▶ [Task to carry out] Give all the lines below again, exactly, with no pictures.

Records contained in a dataset

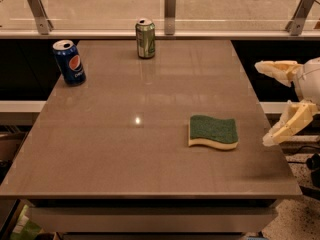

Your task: Move sponge near green can

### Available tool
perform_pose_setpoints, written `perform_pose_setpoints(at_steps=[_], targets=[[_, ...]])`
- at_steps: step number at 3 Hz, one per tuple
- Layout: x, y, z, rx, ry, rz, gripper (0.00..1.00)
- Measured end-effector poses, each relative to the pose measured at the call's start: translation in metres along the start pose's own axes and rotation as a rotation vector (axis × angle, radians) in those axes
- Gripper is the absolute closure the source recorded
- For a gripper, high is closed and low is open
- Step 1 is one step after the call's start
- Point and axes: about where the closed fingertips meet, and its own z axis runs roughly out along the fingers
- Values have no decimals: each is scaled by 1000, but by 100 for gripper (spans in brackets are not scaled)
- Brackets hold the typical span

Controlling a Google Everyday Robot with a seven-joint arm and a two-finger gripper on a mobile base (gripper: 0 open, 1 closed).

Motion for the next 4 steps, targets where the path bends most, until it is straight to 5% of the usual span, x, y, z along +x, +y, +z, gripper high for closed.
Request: perform_pose_setpoints(at_steps=[4], targets=[[27,6,32,-65,-152,20,0]])
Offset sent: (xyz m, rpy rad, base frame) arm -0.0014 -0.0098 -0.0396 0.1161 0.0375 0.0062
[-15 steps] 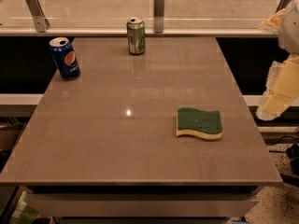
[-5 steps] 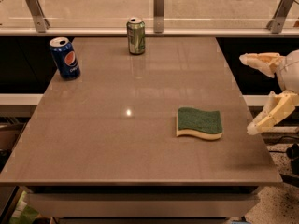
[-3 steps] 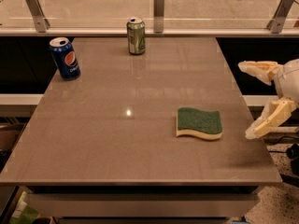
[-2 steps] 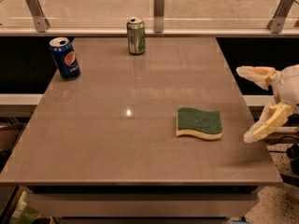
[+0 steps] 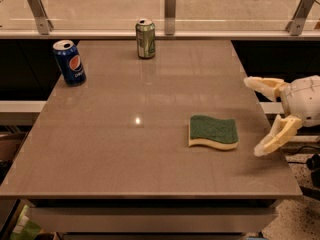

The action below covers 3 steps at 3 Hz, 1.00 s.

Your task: Move sponge near green can

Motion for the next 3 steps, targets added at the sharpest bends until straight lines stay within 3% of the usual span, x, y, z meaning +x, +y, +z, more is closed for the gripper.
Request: perform_pose_setpoints(at_steps=[3], targets=[[18,-1,34,-83,-84,15,0]])
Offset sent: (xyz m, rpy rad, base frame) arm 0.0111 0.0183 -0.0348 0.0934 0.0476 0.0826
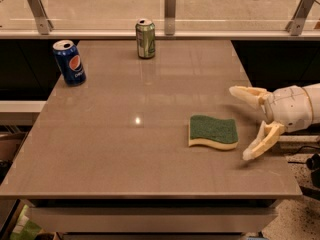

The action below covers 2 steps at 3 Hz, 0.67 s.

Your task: Move sponge near green can

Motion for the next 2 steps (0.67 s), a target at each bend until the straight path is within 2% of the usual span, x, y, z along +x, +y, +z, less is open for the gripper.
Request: perform_pose_setpoints(at_steps=[2], targets=[[2,10,22,-45,-19,-8,0]])
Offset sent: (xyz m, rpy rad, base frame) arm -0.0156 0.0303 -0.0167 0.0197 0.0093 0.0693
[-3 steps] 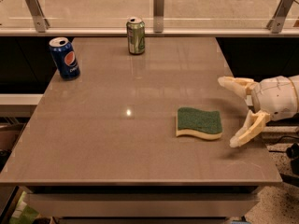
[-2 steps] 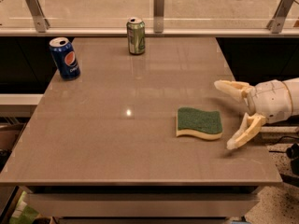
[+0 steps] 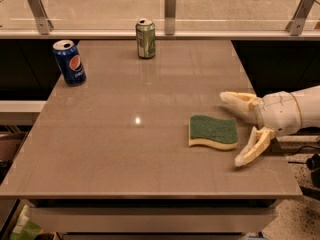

▶ [Response area]
Your task: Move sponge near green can

### Available tool
perform_pose_setpoints, written `perform_pose_setpoints(at_steps=[_], targets=[[_, ...]])`
- at_steps: step number at 3 Hz, one per tuple
- Layout: x, y, z, rx, ry, rz, gripper (0.00..1.00)
- Measured end-effector poses, each relative to the pose measured at the call's start: translation in metres along the start pose's own axes and rotation as a rotation vector (axis × angle, radians) in those axes
- Gripper is the absolute closure the source recorded
- For a gripper, high is closed and low is open
- Step 1 is one step after the call's start
- Point and axes: about where the closed fingertips meet, and its own z axis runs roughly out along the fingers
- Values have no decimals: each is scaled by 1000, but by 100 for gripper (spans in brackets are not scaled)
- Brackets hold the typical span

Controlling a Google Everyday Robot with a seven-joint arm and a two-finger gripper on a mobile base (gripper: 0 open, 1 closed).

Motion for the next 4 steps, targets where the path bends most, until it is straight to 5% of the usual span, x, y, z along +x, +y, +z, gripper high for closed.
Request: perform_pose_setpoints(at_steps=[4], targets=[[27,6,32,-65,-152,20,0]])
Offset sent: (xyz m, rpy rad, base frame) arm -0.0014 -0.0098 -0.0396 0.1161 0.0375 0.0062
[-15 steps] 
[-5 steps] 
[-3 steps] 
[-2 steps] 
[+0 steps] 

The action below covers 3 steps at 3 Hz, 1.00 s.

Your task: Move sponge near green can

Motion for the next 3 steps, targets added at the sharpest bends until straight lines stay within 3% of the usual span, x, y, z meaning +x, +y, +z, more is closed for the gripper.
Request: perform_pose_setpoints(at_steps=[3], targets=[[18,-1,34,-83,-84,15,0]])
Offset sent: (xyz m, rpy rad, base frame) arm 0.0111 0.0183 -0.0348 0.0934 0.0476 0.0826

The action below covers 2 steps at 3 Hz, 0.67 s.

Your task: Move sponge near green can

Motion for the next 2 steps (0.67 s), a target at each bend until the straight path is within 2% of the usual span, x, y, z along +x, +y, +z, less is open for the gripper.
Request: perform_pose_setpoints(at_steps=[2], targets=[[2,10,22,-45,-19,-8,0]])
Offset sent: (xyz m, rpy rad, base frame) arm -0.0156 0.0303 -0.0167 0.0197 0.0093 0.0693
[-3 steps] 
[-2 steps] 
[+0 steps] 

For this exercise, nothing more remains to be given.